# Impact of Pretraining Word Co-occurrence on Compositional Generalization in Multimodal Models
This repository is the official implementation of [Impact of Pretraining Word Co-occurrence on Compositional Generalization in Multimodal Models](to_be_released).

## Requirements

To install requirements:

```setup
pip install -r requirements.txt
```

You will also need to download:
- LAION-400M captions
- ImageNet validation set (to create the ImageNet-Pairs dataset)
- TextVQA
- VQAv2

## Concept Pair Extraction and PMI Calculation

To extract concept pairs and frequencies from LAION-400M captions, run:

```bash
./scripts/preprocess_laion_captions.sh <path_to_laion_400m_captions>
```

To calculate PMI from a csv of concept pairs with frequencies, run:

```bash
python src/clip_pretraining/utils.py --pairs_csv <path_to_csv>
```

### VQA Pair Frequencies

- compute all pairs for all questions (e.g. TextVQA): 
```bash
python vlm_eval/vqa_pair_freqs.py \
    --questions data/textvqa/llava_textvqa_val_v051_ocr.jsonl \
    --annotations data/textvqa/TextVQA_0.5.1_val.json \
    --compute_pairs
```
- get freqs for all pairs from LAION-400M: 
```bash
./scripts/vqa_pair_freqs.sh <path_to_pairs_csv (output of previous step)>
```

- aggregate output of previous step into single file: 
```bash
python vlm_eval/vqa_pair_freqs.py \
    --questions data/textvqa/llava_textvqa_val_v051_ocr.jsonl \
    --process_freqs
```

## Datasets

### GenPairs Dataset

To create the GenPairs dataset, run:

```bash
./scripts/create_genpairs.sh <path_to_pairs_data> <output_path>
```

### ImageNet-Pairs Dataset

To create the ImageNet-Pairs dataset, run:

```bash
./scripts/create_imagenetpairs.sh
```
with the correct paths in `src/clip_pretraining/imagenet_pairs/autogenerate_accessory_images.py` and `src/clip_pretraining/imagenet_pairs/generate_imagenetpairs_eval.py`.

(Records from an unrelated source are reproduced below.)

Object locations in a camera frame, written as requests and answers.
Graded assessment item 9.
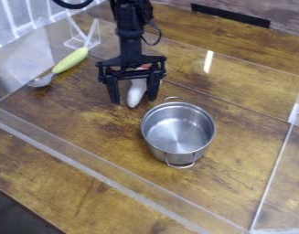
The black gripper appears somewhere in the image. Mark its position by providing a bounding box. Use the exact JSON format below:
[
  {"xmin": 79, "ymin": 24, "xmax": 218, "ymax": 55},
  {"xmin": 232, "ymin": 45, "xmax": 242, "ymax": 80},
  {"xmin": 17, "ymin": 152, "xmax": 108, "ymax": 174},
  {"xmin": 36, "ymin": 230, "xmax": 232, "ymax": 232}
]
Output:
[{"xmin": 95, "ymin": 37, "xmax": 165, "ymax": 104}]

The white red toy mushroom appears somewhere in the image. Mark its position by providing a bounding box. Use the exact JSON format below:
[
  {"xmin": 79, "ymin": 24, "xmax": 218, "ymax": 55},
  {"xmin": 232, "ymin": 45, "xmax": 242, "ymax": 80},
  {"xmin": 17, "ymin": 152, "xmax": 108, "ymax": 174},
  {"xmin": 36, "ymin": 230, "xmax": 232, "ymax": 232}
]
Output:
[{"xmin": 125, "ymin": 63, "xmax": 153, "ymax": 109}]

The silver metal pot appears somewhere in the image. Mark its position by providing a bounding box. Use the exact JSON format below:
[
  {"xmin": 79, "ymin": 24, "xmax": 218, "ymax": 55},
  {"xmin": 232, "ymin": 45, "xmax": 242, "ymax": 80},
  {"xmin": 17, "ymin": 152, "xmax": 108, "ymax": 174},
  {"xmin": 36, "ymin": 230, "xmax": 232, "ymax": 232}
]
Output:
[{"xmin": 140, "ymin": 97, "xmax": 216, "ymax": 169}]

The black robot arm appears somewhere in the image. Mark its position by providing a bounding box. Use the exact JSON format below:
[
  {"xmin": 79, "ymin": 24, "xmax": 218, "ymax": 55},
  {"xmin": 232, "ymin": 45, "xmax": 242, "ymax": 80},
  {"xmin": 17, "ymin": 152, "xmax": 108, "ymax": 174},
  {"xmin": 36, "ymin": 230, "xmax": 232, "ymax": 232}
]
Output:
[{"xmin": 96, "ymin": 0, "xmax": 167, "ymax": 104}]

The clear acrylic stand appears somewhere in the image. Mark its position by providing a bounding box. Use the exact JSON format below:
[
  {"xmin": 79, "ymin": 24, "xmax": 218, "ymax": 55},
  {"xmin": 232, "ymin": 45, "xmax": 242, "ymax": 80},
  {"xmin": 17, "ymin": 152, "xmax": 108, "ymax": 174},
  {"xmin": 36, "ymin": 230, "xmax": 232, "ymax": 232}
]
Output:
[{"xmin": 64, "ymin": 17, "xmax": 101, "ymax": 49}]

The black strip on table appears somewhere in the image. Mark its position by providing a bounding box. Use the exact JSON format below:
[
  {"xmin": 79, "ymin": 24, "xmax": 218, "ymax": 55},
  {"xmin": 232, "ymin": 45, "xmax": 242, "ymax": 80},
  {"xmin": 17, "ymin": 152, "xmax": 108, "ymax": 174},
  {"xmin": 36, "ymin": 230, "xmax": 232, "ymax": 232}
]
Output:
[{"xmin": 191, "ymin": 3, "xmax": 271, "ymax": 28}]

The black cable loop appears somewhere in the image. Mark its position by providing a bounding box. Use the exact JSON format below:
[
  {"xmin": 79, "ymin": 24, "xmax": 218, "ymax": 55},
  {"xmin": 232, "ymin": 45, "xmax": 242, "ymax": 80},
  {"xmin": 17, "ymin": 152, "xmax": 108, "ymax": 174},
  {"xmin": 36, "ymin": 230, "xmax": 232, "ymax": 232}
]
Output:
[{"xmin": 139, "ymin": 21, "xmax": 164, "ymax": 48}]

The green handled metal spoon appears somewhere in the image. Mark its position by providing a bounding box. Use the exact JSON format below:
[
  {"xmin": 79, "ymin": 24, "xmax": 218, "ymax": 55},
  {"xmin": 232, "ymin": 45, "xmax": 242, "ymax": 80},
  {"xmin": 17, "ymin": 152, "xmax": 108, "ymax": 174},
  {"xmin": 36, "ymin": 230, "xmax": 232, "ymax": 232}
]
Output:
[{"xmin": 28, "ymin": 47, "xmax": 89, "ymax": 88}]

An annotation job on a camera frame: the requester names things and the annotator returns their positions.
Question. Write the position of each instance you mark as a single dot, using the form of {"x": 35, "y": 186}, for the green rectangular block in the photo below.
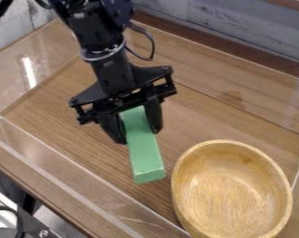
{"x": 144, "y": 152}

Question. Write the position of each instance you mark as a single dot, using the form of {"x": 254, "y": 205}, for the clear acrylic front wall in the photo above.
{"x": 83, "y": 198}

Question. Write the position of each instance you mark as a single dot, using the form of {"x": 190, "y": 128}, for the brown wooden bowl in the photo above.
{"x": 231, "y": 192}

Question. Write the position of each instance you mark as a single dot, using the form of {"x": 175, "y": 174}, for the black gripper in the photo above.
{"x": 124, "y": 86}

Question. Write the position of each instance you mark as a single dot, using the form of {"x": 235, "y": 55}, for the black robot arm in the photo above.
{"x": 98, "y": 22}

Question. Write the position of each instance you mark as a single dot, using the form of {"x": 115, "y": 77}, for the black metal frame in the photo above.
{"x": 42, "y": 223}

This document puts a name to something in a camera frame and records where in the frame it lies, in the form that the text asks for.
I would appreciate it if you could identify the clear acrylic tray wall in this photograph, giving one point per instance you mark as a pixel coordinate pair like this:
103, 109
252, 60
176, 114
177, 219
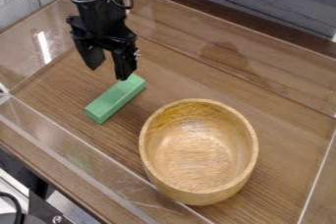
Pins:
89, 177

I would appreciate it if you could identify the green rectangular block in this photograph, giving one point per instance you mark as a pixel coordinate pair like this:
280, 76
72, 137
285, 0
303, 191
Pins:
115, 98

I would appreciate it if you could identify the brown wooden bowl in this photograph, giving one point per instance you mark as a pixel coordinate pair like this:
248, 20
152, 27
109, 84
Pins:
199, 150

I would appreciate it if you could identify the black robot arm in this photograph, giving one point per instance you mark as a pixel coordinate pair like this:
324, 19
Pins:
99, 30

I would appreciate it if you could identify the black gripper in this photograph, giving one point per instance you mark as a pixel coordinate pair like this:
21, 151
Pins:
97, 29

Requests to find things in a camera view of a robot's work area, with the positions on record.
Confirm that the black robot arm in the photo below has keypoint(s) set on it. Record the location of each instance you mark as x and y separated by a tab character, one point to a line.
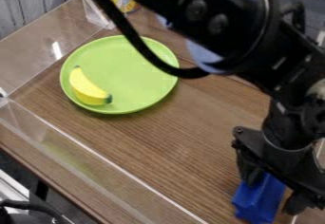
258	38

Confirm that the green plastic plate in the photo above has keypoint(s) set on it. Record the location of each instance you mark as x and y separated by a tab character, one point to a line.
119	70

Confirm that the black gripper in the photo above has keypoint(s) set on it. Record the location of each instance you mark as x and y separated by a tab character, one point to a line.
279	150

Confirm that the yellow toy banana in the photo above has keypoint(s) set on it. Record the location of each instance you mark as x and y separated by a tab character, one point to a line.
85	90

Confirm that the yellow labelled tin can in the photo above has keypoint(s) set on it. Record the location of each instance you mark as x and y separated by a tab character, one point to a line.
126	6

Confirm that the blue cross-shaped block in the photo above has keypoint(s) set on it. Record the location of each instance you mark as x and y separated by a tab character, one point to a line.
257	202

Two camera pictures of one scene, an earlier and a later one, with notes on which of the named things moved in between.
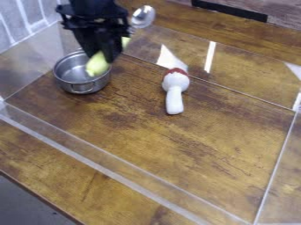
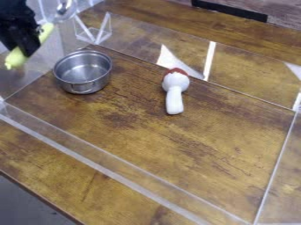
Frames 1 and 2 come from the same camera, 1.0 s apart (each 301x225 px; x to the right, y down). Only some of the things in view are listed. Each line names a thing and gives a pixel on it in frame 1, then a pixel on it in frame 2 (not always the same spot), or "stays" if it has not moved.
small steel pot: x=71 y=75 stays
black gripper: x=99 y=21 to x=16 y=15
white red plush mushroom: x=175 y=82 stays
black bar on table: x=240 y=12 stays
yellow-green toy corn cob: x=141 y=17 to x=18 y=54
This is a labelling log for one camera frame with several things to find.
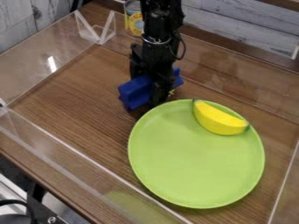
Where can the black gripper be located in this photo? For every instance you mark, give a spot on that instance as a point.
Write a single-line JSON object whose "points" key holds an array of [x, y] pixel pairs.
{"points": [[152, 58]]}

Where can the green round plate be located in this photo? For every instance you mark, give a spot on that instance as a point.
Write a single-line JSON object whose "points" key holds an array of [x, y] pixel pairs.
{"points": [[188, 166]]}

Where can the yellow labelled tin can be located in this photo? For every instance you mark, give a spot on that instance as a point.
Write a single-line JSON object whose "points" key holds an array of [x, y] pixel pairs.
{"points": [[133, 17]]}

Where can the black clamp with cable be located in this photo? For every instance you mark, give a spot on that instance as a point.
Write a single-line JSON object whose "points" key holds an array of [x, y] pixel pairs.
{"points": [[20, 210]]}

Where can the clear acrylic triangle bracket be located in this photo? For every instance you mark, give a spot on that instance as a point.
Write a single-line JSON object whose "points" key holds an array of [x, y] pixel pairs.
{"points": [[95, 33]]}

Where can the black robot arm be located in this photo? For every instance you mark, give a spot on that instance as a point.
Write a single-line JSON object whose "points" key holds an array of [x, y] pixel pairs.
{"points": [[163, 18]]}

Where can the blue block object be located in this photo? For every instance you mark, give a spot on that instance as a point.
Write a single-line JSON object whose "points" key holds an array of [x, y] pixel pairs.
{"points": [[135, 92]]}

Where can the yellow banana slice toy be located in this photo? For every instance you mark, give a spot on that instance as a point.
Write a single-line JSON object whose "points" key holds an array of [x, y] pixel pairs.
{"points": [[217, 121]]}

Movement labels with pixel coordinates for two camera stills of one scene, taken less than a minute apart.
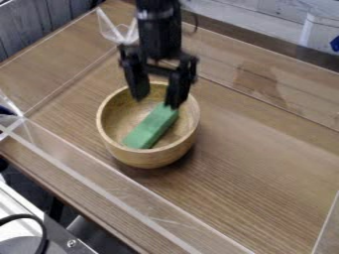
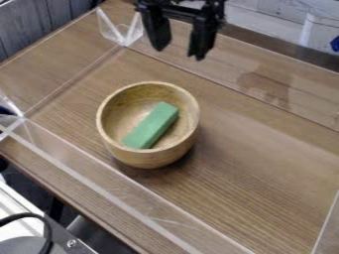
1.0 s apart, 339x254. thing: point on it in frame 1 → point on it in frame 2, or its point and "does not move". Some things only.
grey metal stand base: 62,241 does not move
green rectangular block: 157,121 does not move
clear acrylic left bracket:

## Model Training and Evals

### Zero-shot Classification

To run zero-shot classification, run:

```bash
./scripts/zero_shot.sh <path_to_data> <OpenCLIP_model_name>
```

### Fine-tuning and Evals
The fine-tuning and eval code is adapted from [WiSE-FT](https://github.com/mlfoundations/wise-ft/tree/master).

To fine-tune a CLIP model on either ImageNet or edited ImageNet images, run:

```bash
./scripts/finetune.sh <OpenCLIP_model_name> <save_dir>
```

(the last two args in the script must be uncommented to apply editing transform)

To evaluate a finetuned model, run:

```bash
./scripts/eval_finetuned_model.sh <model_path> <data_dir>
```

### LLaVA-1.5 VQA Evals

Code and instructions for the fine-tuning the custom LLaVA-1.5 based on LAION-400M-pretrained CLIP and VQA evals are provided in a separate repository.